- **Data segment**:

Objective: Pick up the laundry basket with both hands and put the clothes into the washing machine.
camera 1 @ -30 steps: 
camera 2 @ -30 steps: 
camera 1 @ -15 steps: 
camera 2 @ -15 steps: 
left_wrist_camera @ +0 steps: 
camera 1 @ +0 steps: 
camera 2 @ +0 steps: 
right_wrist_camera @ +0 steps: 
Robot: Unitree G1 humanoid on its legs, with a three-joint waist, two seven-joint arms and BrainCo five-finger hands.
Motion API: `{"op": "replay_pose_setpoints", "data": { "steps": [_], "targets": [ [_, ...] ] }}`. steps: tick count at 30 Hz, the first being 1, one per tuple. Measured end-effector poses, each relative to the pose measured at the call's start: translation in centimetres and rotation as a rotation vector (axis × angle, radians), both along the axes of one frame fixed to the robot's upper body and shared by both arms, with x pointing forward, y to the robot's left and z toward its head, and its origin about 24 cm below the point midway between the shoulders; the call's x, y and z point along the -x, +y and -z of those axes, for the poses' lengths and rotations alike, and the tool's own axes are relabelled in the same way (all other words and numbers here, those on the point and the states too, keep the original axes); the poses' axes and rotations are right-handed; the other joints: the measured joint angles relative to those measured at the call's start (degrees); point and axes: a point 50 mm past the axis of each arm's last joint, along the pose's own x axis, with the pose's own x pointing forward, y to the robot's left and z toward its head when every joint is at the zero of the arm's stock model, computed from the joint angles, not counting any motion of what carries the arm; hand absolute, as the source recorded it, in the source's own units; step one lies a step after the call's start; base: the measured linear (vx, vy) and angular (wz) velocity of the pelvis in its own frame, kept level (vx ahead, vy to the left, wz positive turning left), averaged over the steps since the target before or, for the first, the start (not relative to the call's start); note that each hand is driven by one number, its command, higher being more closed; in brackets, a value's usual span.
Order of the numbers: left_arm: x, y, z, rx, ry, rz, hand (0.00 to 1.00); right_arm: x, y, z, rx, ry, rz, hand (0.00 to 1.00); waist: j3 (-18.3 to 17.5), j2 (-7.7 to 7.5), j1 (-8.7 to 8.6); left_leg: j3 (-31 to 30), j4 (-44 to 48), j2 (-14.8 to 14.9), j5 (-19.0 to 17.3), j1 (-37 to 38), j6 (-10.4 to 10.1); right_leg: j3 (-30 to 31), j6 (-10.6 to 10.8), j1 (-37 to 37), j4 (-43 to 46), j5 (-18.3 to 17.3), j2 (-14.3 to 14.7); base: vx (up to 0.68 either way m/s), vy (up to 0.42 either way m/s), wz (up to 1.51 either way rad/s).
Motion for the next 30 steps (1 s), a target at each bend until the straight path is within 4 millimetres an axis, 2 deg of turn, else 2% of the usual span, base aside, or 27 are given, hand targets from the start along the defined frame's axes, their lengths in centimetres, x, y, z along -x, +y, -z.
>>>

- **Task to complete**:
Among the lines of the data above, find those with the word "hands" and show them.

- **Task output**:
Objective: Pick up the laundry basket with both hands and put the clothes into the washing machine.
Robot: Unitree G1 humanoid on its legs, with a three-joint waist, two seven-joint arms and BrainCo five-finger hands.

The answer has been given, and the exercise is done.